### What is required
Please repeat the lines of the material below exactly, starting with the one that contains "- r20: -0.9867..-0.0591" and ending with the last.

------------------------------------

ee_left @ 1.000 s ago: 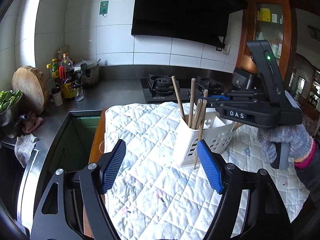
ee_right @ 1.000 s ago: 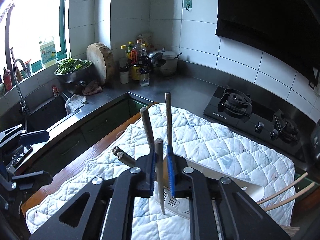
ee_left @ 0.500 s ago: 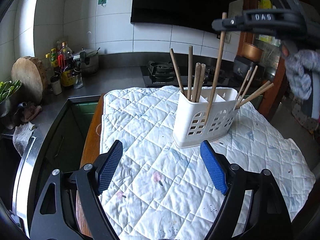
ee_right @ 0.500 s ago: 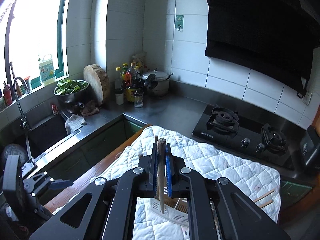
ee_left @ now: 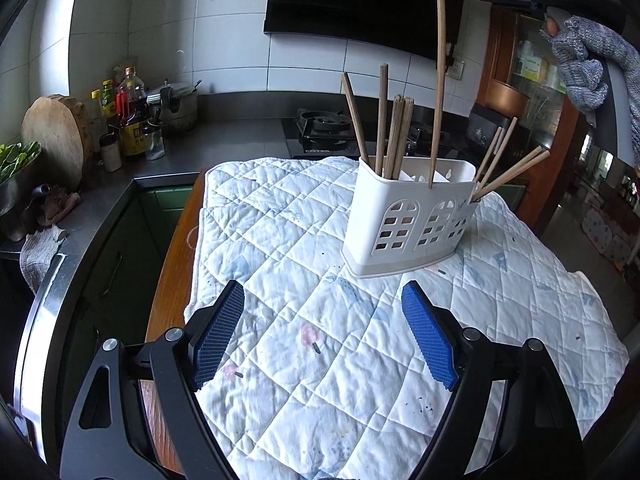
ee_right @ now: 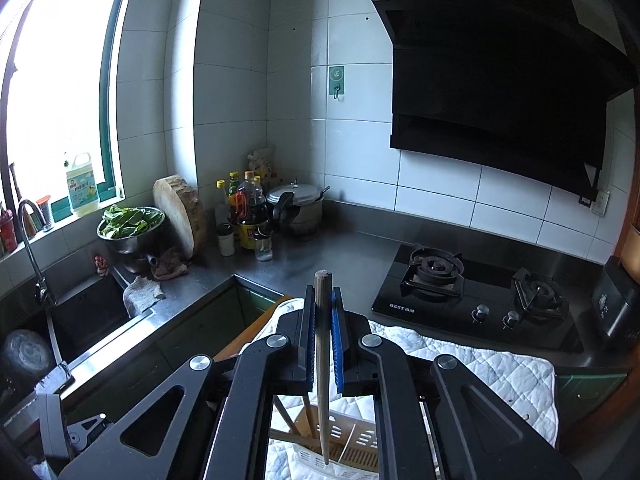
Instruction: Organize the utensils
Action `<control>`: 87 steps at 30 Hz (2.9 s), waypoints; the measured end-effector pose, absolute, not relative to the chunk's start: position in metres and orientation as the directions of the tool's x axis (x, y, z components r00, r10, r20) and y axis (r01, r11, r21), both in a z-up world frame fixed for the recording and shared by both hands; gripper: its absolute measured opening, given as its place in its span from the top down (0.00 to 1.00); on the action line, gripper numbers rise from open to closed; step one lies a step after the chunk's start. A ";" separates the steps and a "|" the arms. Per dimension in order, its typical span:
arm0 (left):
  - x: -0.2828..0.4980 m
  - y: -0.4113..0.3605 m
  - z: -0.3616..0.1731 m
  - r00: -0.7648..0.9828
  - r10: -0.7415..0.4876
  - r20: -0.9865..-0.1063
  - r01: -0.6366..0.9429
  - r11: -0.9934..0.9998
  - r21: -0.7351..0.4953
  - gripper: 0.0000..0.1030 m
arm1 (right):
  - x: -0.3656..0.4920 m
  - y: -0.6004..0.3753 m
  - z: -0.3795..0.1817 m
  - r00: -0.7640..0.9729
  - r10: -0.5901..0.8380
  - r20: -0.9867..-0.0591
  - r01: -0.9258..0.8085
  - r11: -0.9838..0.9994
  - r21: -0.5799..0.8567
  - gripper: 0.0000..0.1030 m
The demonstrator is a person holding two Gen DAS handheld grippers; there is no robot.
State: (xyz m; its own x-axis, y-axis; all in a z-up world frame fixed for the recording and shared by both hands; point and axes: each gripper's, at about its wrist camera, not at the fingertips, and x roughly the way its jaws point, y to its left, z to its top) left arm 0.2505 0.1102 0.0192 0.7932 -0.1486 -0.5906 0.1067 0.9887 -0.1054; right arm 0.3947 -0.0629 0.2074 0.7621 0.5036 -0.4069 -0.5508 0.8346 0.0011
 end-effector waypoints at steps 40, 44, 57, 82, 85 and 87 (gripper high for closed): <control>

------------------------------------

### Reply
  - r20: -0.9867..-0.0591
  - r01: -0.9258..0.8085
  - r11: -0.9838..0.9994
  - r21: -0.5799..0.8567
  - gripper: 0.0000..0.1030 m
The demonstrator is a person holding two Gen DAS handheld grippers; there is no robot.
State: (xyz m; its own x-axis, y-axis; all in a z-up world frame fixed for the recording and shared by both hands; point and axes: each gripper's, at about its wrist camera, not at the fingertips, and x roughly the way its jaws point, y to its left, z to its top) left arm 0.2505 0.1102 0.0192 0.7932 -0.1486 -0.5906 0.1067 0.9887 -0.1054; right arm 0.3947 -0.0629 0.2074 0.7621 0.5036 -0.4069 -0.5508 0.8346 0.0011
 end-effector waypoints at steps 40, 44, 57, 82, 85 and 87 (gripper high for closed): <control>

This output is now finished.